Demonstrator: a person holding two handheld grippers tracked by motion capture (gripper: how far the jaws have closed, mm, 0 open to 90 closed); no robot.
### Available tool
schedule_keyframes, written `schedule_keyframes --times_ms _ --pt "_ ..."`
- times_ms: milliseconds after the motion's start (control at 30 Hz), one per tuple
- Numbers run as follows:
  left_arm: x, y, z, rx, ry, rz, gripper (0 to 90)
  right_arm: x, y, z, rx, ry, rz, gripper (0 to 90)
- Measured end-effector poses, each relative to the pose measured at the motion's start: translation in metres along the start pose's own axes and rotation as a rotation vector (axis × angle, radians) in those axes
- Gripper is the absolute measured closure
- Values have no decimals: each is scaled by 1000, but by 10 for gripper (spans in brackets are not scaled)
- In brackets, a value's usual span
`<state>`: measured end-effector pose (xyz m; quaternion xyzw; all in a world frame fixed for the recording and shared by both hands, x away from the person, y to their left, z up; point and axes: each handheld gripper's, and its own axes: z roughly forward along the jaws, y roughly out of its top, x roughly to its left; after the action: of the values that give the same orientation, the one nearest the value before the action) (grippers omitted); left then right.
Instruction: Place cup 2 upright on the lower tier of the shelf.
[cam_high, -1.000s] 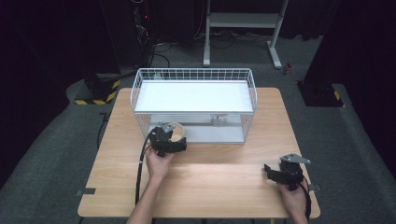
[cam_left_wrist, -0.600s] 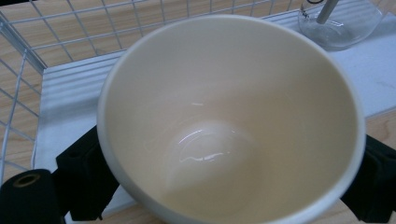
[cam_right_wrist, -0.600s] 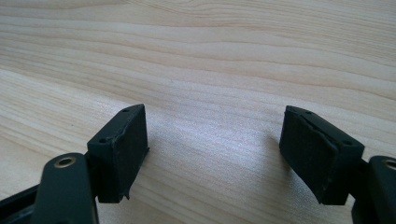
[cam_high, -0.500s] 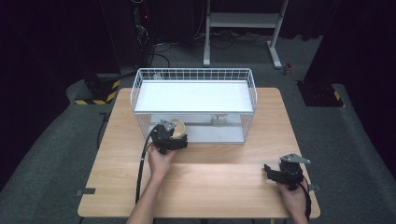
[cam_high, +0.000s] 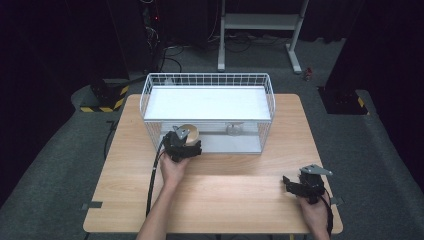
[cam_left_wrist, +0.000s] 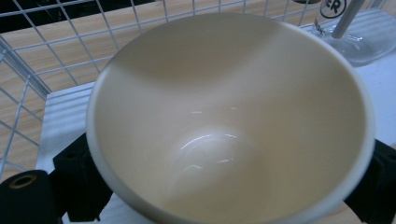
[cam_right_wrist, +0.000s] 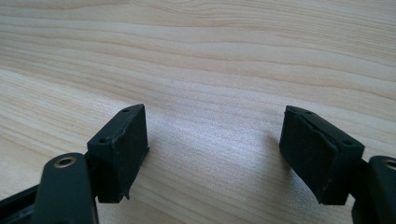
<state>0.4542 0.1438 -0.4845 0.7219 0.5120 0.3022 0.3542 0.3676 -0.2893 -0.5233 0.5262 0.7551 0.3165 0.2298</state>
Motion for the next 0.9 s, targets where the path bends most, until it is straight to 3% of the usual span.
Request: schedule_keyframes --times_ms 167,300,367,733,900 --pt "2 0 2 -9 -9 8 80 0 0 0 0 0 0 238" --pt "2 6 6 38 -7 25 73 0 0 0 0 0 0 238" --pt "1 6 8 29 4 13 73 0 0 0 0 0 0 238" --pt "3 6 10 14 6 31 69 0 0 0 0 0 0 238" --pt "2 5 10 16 -1 14 67 0 0 0 0 0 0 238"
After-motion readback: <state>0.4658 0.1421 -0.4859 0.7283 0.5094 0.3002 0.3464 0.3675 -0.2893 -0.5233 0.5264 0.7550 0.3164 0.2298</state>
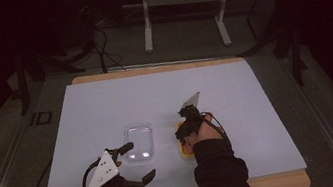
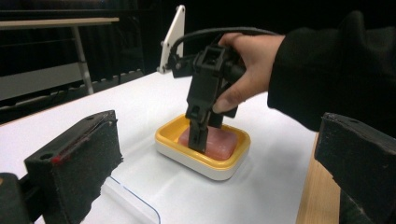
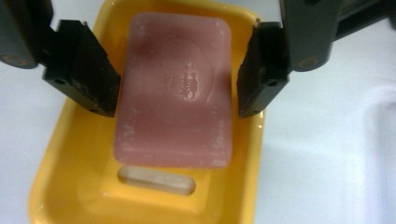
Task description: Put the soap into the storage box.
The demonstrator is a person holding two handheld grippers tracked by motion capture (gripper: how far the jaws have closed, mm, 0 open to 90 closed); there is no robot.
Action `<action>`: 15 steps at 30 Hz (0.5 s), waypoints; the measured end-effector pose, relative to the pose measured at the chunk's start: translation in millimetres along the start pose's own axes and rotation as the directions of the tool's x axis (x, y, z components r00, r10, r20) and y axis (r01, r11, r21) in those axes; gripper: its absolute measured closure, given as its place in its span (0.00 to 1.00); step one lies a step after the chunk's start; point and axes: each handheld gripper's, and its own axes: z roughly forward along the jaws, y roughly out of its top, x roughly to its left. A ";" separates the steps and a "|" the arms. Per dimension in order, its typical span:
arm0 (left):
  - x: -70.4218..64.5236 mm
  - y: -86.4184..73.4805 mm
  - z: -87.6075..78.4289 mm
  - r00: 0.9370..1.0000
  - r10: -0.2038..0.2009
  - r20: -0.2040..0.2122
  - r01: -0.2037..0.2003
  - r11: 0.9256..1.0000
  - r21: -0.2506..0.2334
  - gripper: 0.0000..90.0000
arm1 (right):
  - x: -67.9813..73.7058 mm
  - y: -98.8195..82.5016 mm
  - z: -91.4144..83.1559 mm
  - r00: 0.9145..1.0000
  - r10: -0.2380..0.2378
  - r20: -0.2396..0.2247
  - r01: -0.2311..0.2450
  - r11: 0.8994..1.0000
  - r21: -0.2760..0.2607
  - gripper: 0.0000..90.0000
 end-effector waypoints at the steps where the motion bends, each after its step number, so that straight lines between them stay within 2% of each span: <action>1: 0.0 0.0 0.1 1.000 0.000 0.002 0.000 1.000 0.001 0.01 | -0.2 0.3 -2.1 1.000 -0.001 -0.004 0.001 1.000 0.001 0.33; 6: 0.5 -0.3 0.3 1.000 0.005 0.006 -0.005 1.000 0.011 0.01 | 0.5 0.9 -13.0 1.000 -0.027 0.002 0.027 0.999 -0.028 0.33; 9: 0.4 -0.9 0.1 1.000 0.004 0.004 -0.004 1.000 0.016 0.01 | 3.2 1.8 -18.3 0.998 -0.061 0.008 0.061 0.998 -0.035 0.30; 13: -0.3 -2.0 -1.2 1.000 0.006 0.004 -0.006 1.000 0.015 0.01 | 2.0 2.8 -23.1 0.994 -0.108 -0.035 0.107 0.993 -0.041 0.24; 15: -1.1 -2.8 -2.0 1.000 0.013 -0.001 -0.013 1.000 0.022 0.01 | 0.8 2.8 -24.0 0.992 -0.119 -0.040 0.118 0.992 -0.042 0.23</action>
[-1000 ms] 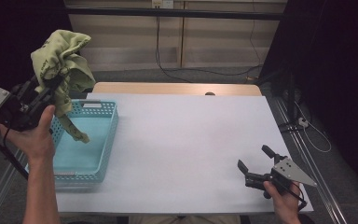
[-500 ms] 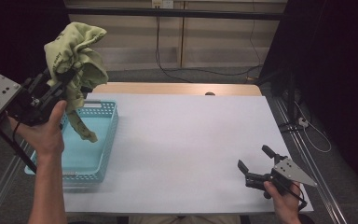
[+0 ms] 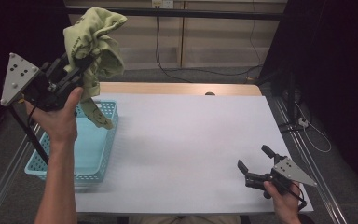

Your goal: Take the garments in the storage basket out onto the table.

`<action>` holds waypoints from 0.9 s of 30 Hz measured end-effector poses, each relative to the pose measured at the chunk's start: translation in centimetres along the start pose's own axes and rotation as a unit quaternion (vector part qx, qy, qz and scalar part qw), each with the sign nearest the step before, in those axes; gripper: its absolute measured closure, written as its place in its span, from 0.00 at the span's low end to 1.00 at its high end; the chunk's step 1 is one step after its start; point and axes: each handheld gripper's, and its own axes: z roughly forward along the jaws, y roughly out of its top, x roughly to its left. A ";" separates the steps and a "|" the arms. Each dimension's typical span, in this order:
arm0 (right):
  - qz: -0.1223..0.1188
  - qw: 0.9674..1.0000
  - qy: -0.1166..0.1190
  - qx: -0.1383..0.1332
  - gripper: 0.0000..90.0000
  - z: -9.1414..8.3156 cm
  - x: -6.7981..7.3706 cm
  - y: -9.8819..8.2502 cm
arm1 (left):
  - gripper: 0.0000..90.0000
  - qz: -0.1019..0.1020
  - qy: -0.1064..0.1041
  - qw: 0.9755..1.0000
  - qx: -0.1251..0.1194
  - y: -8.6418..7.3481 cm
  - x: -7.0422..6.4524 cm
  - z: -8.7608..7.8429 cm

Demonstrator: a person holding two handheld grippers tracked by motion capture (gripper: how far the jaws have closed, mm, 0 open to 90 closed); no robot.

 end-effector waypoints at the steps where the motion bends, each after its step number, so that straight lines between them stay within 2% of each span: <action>1: 0.000 1.000 0.000 0.000 0.00 0.0 0.0 0.0 | 0.71 -0.001 -0.002 1.000 0.000 0.0 -0.3 0.2; 5: 0.000 1.000 0.001 -0.001 0.00 0.0 0.0 0.0 | 0.71 -0.005 -0.016 1.000 0.000 -0.1 -1.1 1.1; 7: 0.000 1.000 0.001 -0.001 0.00 0.0 0.0 0.0 | 0.71 -0.004 -0.024 1.000 0.006 -0.5 -1.5 1.4; 9: 0.000 1.000 0.002 -0.002 0.00 0.0 0.0 0.0 | 0.71 -0.015 -0.028 0.999 0.006 -1.1 -1.9 1.7; 13: 0.001 1.000 0.002 0.000 0.00 0.0 0.0 0.0 | 0.71 -0.015 -0.048 0.999 0.009 -1.7 -3.0 2.2; 16: 0.002 1.000 0.002 0.001 0.00 0.0 0.0 0.0 | 0.71 -0.023 -0.064 0.998 0.007 -1.7 -3.9 2.7; 21: 0.001 1.000 0.001 0.001 0.00 -0.1 0.0 0.0 | 0.71 -0.032 -0.079 0.996 0.007 -2.1 -5.1 3.9; 23: 0.001 1.000 0.001 0.000 0.00 -0.1 0.0 0.0 | 0.71 -0.032 -0.086 0.996 0.011 -2.4 -5.5 4.4; 26: 0.000 1.000 0.004 0.000 0.00 -0.1 0.0 0.0 | 0.71 -0.047 -0.098 0.994 0.008 -3.1 -6.1 4.6; 27: -0.001 1.000 0.005 -0.001 0.00 -0.1 0.0 0.0 | 0.71 -0.046 -0.100 0.994 0.012 -3.4 -6.3 4.7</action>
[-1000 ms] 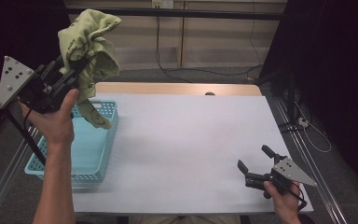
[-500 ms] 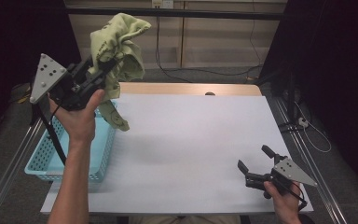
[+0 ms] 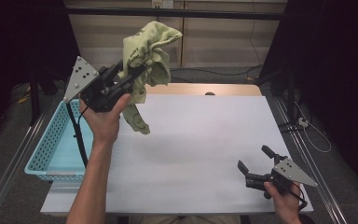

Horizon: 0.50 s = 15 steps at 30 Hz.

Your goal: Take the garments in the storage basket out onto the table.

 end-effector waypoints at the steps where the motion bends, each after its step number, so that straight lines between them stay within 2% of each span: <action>1: 0.000 1.000 -0.001 0.000 0.00 0.0 0.0 0.0 | 0.71 -0.001 -0.002 1.000 0.003 -0.3 -0.1 0.1; 9: 0.000 1.000 -0.001 0.000 0.00 0.0 0.0 0.0 | 0.71 -0.016 -0.024 0.999 0.022 -1.8 -1.0 1.5; 15: 0.000 1.000 0.000 0.002 0.00 0.1 0.0 0.0 | 0.71 -0.028 -0.048 0.998 0.043 -3.4 -2.1 3.1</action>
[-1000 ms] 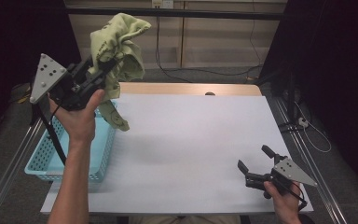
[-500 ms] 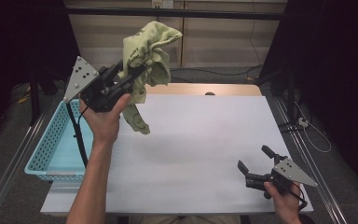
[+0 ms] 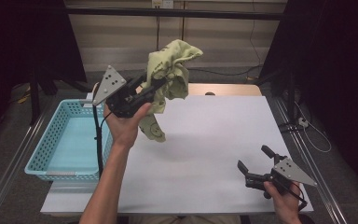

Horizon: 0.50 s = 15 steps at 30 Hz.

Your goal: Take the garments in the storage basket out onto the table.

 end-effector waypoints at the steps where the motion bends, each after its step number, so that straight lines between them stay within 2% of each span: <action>1: -0.001 1.000 0.000 -0.001 0.00 0.0 0.0 0.0 | 0.71 -0.001 -0.004 1.000 0.003 -0.2 -0.1 0.4; 6: -0.002 1.000 0.001 0.000 0.00 0.0 0.0 0.0 | 0.71 -0.017 -0.022 1.000 0.008 -1.4 -1.1 2.1; 15: -0.003 1.000 0.002 -0.001 0.00 -0.2 -0.1 0.0 | 0.71 -0.039 -0.047 0.997 0.049 -4.8 -1.5 4.4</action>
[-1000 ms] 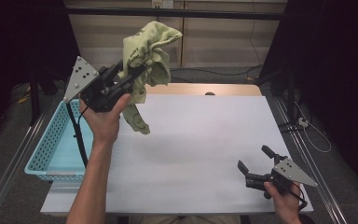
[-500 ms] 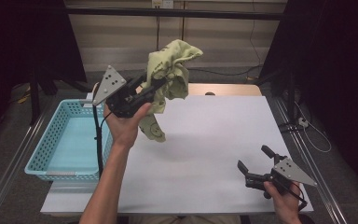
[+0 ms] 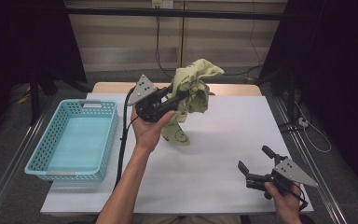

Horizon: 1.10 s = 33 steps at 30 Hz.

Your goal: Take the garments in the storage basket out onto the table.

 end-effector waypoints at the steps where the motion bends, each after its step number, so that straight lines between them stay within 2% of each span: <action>1: -0.002 1.000 0.001 0.000 0.00 0.0 0.0 0.0 | 0.71 -0.001 -0.006 1.000 -0.003 -0.4 0.1 0.3; 2: -0.003 1.000 0.001 0.000 0.00 0.0 0.0 0.0 | 0.71 -0.002 0.005 1.000 0.018 -0.7 0.1 0.2; 3: -0.002 1.000 0.000 0.000 0.00 0.0 0.0 0.0 | 0.71 -0.009 -0.007 1.000 0.002 -1.2 0.3 0.6; 4: -0.002 1.000 0.000 0.001 0.00 0.0 0.0 0.0 | 0.70 -0.009 0.003 1.000 0.028 -1.3 0.3 0.4; 8: -0.002 1.000 -0.004 0.003 0.00 0.0 0.0 0.0 | 0.71 -0.012 0.007 0.999 0.044 -2.3 0.5 0.6; 9: -0.002 1.000 -0.004 0.003 0.00 0.0 0.0 0.0 | 0.71 -0.020 0.004 0.999 0.039 -2.5 0.5 0.7; 19: -0.003 1.000 -0.001 -0.001 0.00 0.0 0.0 0.0 | 0.70 -0.020 0.010 0.998 0.062 -3.3 0.7 1.5; 23: -0.002 1.000 -0.002 0.001 0.00 0.0 0.0 0.0 | 0.70 -0.006 0.010 0.996 0.091 -4.3 1.1 2.0; 27: -0.003 1.000 -0.002 0.001 0.00 -0.1 0.0 0.0 | 0.70 -0.008 0.014 0.993 0.118 -5.5 1.6 2.5; 33: -0.001 1.000 -0.001 0.000 0.00 0.0 0.0 0.0 | 0.70 -0.012 0.007 0.989 0.147 -7.1 1.7 3.2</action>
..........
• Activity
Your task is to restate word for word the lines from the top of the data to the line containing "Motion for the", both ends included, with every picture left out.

• Answer to this problem
Demonstrator: a person holding two handheld grippers tracked by motion capture (gripper: how far the jaws have closed, mm, 0 open to 90 closed); no robot.
### Available tool
schedule_keyframes, written `schedule_keyframes --times_ms _ --pt "_ ..."`
- times_ms: milliseconds after the motion's start (control at 30 Hz), one per tuple
- Numbers run as follows:
  left_arm: x, y, z, rx, ry, rz, gripper (0 to 90)
  right_arm: x, y, z, rx, ry, rz, gripper (0 to 90)
- Measured end-effector poses, each relative to the pose measured at the motion's start: translation in metres along the start pose's own axes and rotation as a rotation vector (axis × angle, radians) in those axes
- Gripper is the absolute measured closure
- Values have no decimals: each is scaled by 1000, but by 10 for gripper (spans in brackets are not scaled)
- In brackets, a value's usual span
`<state>`: measured end-effector pose (xyz m; quaternion xyzw; all in a world frame fixed for the recording and shared by both hands, x away from the person, y to their left, z up; point and axes: each handheld gripper's, and its own axes: z roughly forward along the jaws, y roughly out of its top, x roughly to its left; after the action: of the values that give the same orientation, the one nearest the value before the action) (grippers omitted); left then right.
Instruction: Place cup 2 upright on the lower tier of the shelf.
[cam_high, -1.000s] 
[cam_left_wrist, -0.600s] 
[cam_right_wrist, -0.600s] 
[cam_high, -0.500s] 
[cam_high, +0.000s] 
[cam_left_wrist, +0.000s] 
[cam_right_wrist, +0.000s] 
<state>0.4542 0.1438 -0.4845 0.7219 0.5120 0.3022 0.3542 0.3676 -0.2893 -0.5233 0.5262 0.7551 0.3165 0.2298</state>
Motion for the next 0.9 s, targets where the path bends most, until it is straight to 3% of the usual span.

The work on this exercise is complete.